Madame Crevel, ugly, vulgar, and silly, had given her husband no pleasures but those of paternity; she died young.  Her libertine husband, fettered at the beginning of his commercial career by the necessity for working, and held in thrall by want of money, had led the life of Tantalus.  Thrown in—­as he phrased it—­with the most elegant women in Paris, he let them out of the shop with servile homage, while admiring their grace, their way of wearing the fashions, and all the nameless charms of what is called breeding.  To rise to the level of one of these fairies of the drawing-room was a desire formed in his youth, but buried in the depths of his heart.  Thus to win the favors of Madame Marneffe was to him not merely the realization of his chimera, but, as has been shown, a point of pride, of vanity, of self-satisfaction.  His ambition grew with success; his brain was turned with elation; and when the mind is captivated, the heart feels more keenly, every gratification is doubled.

Also, it must be said that Madame Marneffe offered to Crevel a refinement of pleasure of which he had no idea; neither Josepha nor Heloise had loved him; and Madame Marneffe thought it necessary to deceive him thoroughly, for this man, she saw, would prove an inexhaustible till.  The deceptions of a venal passion are more delightful than the real thing.  True love is mixed up with birdlike squabbles, in which the disputants wound each other to the quick; but a quarrel without animus is, on the contrary, a piece of flattery to the dupe’s conceit.

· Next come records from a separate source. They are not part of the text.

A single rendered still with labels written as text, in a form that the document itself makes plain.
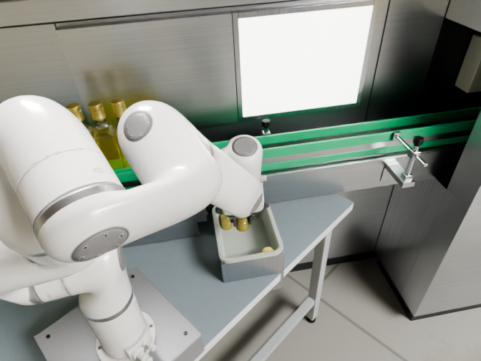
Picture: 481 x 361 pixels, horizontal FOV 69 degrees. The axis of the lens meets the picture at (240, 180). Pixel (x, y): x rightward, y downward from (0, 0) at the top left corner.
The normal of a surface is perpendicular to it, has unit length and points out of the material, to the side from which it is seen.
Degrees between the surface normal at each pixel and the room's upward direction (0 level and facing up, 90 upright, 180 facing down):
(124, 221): 95
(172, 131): 26
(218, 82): 90
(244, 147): 17
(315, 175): 90
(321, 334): 0
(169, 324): 1
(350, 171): 90
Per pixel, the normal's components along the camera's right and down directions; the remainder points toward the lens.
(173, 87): 0.17, 0.61
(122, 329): 0.59, 0.49
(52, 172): 0.06, -0.43
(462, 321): -0.05, -0.77

The rare interviews granted to Crevel kept his passion at white heat.  He was constantly blocked by Valerie’s virtuous severity; she acted remorse, and wondered what her father must be thinking of her in the paradise of the brave.  Again and again he had to contend with a sort of coldness, which the cunning slut made him believe he had overcome by seeming to surrender to the man’s crazy passion; and then, as if ashamed, she entrenched herself once more in her pride of respectability and airs of virtue, just like an Englishwoman, neither more nor less; and she always crushed her Crevel under the weight of her dignity—­for Crevel had, in the first instance, swallowed her pretensions to virtue.

In short, Valerie had special veins of affections which made her equally indispensable to Crevel and to the Baron.  Before the world she displayed the attractive combination of modest and pensive innocence, of irreproachable propriety, with a bright humor enhanced by the suppleness, the grace and softness of the Creole; but in a tete-a-tete she would outdo any courtesan; she was audacious, amusing, and full of original inventiveness.  Such a contrast is irresistible to a man of the Crevel type; he is flattered by believing himself sole author of the comedy, thinking it is performed for his benefit alone, and he laughs at the exquisite hypocrisy while admiring the hypocrite.

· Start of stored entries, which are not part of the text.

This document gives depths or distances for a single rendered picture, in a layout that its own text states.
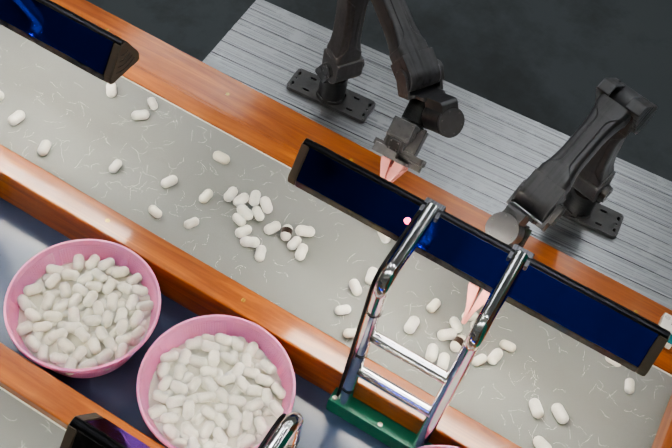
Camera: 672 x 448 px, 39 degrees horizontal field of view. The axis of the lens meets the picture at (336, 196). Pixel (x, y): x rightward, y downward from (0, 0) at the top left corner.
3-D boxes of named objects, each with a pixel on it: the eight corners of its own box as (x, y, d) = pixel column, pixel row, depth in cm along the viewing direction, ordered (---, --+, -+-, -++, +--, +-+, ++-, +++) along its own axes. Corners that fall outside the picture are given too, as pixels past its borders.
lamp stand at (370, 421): (375, 330, 180) (424, 189, 145) (468, 384, 176) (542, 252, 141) (325, 408, 169) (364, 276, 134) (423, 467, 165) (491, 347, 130)
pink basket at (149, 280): (76, 243, 183) (72, 214, 175) (190, 311, 177) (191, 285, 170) (-22, 345, 168) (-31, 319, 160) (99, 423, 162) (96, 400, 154)
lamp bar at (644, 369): (311, 151, 157) (316, 122, 151) (660, 339, 144) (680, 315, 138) (285, 182, 152) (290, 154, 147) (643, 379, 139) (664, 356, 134)
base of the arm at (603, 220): (628, 219, 196) (637, 196, 200) (539, 178, 199) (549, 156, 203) (614, 240, 202) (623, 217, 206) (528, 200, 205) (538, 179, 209)
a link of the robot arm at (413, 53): (450, 76, 176) (390, -73, 178) (410, 88, 173) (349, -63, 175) (423, 95, 187) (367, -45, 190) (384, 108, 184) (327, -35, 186)
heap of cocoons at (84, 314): (77, 250, 181) (75, 231, 176) (179, 311, 176) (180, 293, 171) (-9, 341, 167) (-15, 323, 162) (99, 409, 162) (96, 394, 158)
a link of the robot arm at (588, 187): (589, 207, 196) (636, 116, 167) (564, 187, 198) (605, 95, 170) (607, 188, 198) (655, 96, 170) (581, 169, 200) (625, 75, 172)

Valerie had taken entire possession of Baron Hulot; she had persuaded him to grow old by one of those subtle touches of flattery which reveal the diabolical wit of women like her.  In all evergreen constitutions a moment arrives when the truth suddenly comes out, as in a besieged town which puts a good face on affairs as long as possible.  Valerie, foreseeing the approaching collapse of the old beau of the Empire, determined to forestall it.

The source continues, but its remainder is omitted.